**Extracted records**

BEGIN

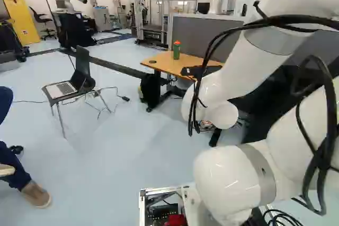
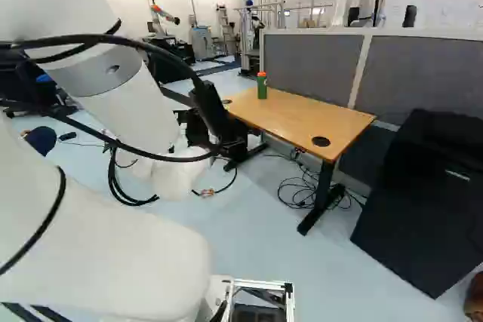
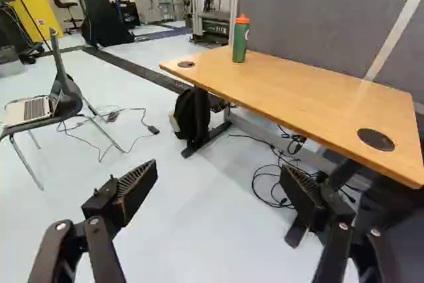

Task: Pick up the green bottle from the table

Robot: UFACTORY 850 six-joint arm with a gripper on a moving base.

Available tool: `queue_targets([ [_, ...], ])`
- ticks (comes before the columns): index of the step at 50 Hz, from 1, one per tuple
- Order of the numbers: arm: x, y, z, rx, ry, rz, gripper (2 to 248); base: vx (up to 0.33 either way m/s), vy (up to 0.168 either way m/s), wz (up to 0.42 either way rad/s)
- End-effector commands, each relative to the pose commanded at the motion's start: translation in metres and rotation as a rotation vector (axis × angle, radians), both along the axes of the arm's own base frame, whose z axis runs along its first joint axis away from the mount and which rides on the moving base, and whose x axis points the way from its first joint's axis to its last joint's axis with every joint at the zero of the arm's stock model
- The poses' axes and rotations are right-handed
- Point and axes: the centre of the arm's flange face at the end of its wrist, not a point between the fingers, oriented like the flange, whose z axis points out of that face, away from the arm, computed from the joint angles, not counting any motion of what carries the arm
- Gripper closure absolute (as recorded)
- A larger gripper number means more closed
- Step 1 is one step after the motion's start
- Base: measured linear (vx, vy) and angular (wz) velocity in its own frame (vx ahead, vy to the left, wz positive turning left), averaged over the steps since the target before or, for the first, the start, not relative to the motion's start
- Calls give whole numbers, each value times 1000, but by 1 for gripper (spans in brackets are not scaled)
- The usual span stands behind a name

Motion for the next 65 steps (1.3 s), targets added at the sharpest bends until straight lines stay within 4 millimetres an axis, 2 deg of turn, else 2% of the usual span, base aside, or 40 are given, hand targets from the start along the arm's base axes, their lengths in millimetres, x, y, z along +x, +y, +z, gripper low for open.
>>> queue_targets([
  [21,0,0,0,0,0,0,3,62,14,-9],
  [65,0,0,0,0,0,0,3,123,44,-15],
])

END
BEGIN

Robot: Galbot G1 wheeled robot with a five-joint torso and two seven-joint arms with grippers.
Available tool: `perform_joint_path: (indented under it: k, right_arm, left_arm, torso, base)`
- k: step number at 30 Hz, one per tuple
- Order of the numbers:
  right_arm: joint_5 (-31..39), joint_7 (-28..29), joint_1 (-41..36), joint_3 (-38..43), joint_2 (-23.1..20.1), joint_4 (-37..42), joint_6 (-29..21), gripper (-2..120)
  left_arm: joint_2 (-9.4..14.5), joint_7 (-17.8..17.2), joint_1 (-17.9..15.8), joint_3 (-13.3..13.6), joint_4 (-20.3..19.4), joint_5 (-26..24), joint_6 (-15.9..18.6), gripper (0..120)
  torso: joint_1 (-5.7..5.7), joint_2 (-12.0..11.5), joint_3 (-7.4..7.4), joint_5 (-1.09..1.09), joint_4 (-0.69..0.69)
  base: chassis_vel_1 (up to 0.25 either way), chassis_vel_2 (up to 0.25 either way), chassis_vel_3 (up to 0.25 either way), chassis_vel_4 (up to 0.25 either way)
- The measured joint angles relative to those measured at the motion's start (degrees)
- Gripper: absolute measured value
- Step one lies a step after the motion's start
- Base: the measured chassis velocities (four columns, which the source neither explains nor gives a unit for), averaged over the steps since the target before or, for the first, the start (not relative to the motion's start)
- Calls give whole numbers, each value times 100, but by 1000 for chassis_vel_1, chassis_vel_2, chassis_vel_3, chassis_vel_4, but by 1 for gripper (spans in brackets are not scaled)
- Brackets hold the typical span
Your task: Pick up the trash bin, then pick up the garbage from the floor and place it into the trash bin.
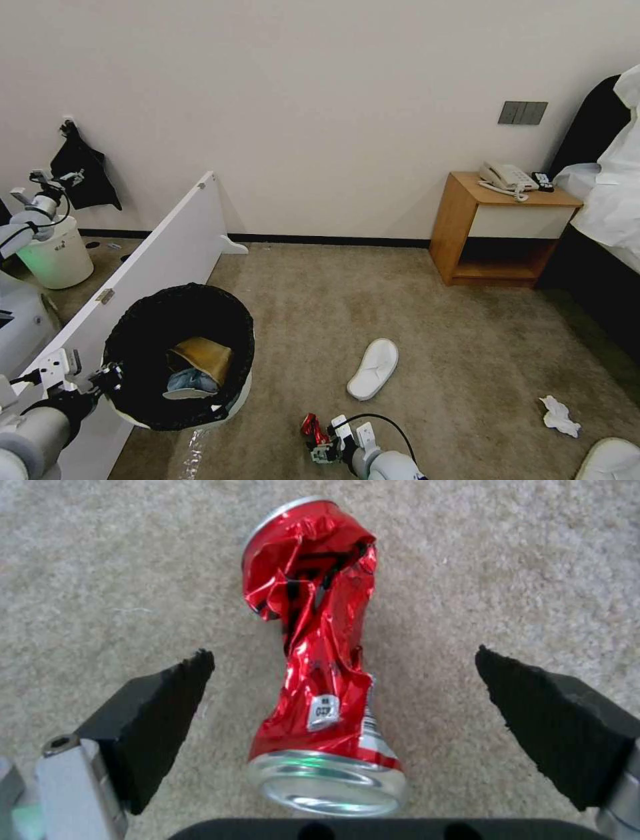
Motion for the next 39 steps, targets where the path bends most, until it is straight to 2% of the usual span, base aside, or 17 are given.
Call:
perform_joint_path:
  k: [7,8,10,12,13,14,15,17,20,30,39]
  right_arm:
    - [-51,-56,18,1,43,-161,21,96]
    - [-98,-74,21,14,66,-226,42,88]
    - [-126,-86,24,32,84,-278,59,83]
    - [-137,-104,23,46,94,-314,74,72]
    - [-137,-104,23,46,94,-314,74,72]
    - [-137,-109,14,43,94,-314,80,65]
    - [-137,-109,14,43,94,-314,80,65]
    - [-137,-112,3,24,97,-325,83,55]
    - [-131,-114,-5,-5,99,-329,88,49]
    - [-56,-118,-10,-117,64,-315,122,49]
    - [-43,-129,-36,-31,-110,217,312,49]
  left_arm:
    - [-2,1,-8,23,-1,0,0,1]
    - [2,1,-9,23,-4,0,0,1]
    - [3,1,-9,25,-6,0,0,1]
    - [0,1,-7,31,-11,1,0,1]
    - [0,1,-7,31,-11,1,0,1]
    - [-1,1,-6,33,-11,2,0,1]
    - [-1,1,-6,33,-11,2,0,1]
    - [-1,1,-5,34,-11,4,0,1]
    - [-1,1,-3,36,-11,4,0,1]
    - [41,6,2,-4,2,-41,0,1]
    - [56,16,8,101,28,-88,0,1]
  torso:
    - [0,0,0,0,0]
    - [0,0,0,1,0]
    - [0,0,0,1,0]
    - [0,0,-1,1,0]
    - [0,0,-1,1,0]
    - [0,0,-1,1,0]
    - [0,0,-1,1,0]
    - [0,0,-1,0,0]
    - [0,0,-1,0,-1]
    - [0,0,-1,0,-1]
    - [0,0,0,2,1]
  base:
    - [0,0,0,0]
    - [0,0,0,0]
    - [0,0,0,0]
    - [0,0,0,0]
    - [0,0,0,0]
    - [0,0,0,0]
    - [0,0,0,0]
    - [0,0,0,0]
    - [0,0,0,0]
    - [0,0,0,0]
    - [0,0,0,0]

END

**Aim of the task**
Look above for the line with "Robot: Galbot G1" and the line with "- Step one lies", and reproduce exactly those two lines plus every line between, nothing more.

**Solution**
Robot: Galbot G1 wheeled robot with a five-joint torso and two seven-joint arms with grippers.
Available tool: `perform_joint_path: (indented under it: k, right_arm, left_arm, torso, base)`
- k: step number at 30 Hz, one per tuple
- Order of the numbers:
  right_arm: joint_5 (-31..39), joint_7 (-28..29), joint_1 (-41..36), joint_3 (-38..43), joint_2 (-23.1..20.1), joint_4 (-37..42), joint_6 (-29..21), gripper (-2..120)
  left_arm: joint_2 (-9.4..14.5), joint_7 (-17.8..17.2), joint_1 (-17.9..15.8), joint_3 (-13.3..13.6), joint_4 (-20.3..19.4), joint_5 (-26..24), joint_6 (-15.9..18.6), gripper (0..120)
  torso: joint_1 (-5.7..5.7), joint_2 (-12.0..11.5), joint_3 (-7.4..7.4), joint_5 (-1.09..1.09), joint_4 (-0.69..0.69)
  base: chassis_vel_1 (up to 0.25 either way), chassis_vel_2 (up to 0.25 either way), chassis_vel_3 (up to 0.25 either way), chassis_vel_4 (up to 0.25 either way)
- The measured joint angles relative to those measured at the motion's start (degrees)
- Gripper: absolute measured value
- Step one lies a step after the motion's start

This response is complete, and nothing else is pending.